What you will do:
In the listing below, look for "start" and copy every line that has it.

Dataset excerpt:
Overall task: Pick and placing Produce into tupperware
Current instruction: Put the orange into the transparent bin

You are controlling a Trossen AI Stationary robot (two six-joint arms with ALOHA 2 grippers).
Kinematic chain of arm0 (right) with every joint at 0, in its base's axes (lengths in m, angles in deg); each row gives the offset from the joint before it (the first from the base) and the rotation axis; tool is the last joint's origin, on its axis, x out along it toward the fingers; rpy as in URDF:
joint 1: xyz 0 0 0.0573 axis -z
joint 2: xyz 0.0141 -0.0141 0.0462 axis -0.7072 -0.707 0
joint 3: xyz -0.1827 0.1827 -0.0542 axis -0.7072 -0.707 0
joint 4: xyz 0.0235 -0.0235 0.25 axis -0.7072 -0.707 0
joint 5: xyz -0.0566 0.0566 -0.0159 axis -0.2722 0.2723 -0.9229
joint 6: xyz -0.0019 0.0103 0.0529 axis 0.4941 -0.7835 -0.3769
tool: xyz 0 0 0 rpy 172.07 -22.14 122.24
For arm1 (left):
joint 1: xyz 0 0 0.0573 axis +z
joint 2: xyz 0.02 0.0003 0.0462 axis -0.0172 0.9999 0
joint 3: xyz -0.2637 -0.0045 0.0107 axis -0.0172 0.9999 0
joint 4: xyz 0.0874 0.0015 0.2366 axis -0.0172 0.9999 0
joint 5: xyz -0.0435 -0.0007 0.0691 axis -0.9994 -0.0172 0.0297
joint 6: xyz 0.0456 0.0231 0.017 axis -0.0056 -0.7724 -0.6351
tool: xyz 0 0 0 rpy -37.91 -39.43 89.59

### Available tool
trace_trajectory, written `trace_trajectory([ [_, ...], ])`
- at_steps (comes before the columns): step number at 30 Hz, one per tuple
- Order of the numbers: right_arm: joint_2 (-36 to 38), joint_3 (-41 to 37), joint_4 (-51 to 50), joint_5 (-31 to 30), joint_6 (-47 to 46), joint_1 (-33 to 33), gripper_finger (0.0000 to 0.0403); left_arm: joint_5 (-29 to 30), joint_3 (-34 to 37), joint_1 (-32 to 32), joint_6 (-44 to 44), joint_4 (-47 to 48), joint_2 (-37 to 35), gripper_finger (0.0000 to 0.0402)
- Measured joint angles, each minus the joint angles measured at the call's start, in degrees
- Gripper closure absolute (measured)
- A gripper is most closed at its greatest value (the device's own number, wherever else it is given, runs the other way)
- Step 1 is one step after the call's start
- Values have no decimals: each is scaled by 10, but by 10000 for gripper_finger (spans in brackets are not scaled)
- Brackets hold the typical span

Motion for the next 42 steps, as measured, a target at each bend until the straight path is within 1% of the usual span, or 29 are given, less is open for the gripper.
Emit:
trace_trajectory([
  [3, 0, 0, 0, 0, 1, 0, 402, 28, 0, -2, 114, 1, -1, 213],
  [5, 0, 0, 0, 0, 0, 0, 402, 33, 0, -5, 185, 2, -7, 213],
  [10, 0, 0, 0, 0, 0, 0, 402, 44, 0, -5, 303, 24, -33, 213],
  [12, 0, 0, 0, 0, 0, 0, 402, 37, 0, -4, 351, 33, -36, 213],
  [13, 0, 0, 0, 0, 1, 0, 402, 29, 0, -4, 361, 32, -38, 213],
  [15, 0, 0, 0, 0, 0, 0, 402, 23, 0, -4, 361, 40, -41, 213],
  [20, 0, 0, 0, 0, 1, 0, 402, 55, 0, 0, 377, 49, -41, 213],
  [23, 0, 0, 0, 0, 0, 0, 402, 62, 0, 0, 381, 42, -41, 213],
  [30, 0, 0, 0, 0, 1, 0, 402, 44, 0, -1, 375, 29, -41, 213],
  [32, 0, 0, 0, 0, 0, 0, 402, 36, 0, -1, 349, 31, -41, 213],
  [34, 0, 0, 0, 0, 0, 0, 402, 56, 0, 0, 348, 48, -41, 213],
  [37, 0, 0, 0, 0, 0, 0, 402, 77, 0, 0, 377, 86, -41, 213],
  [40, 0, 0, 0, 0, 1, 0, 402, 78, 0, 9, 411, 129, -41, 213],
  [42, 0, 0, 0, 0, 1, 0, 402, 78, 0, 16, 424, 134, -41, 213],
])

Answer for this exercise:
- Measured joint angles, each minus the joint angles measured at the call's start, in degrees
- Step 1 is one step after the call's start

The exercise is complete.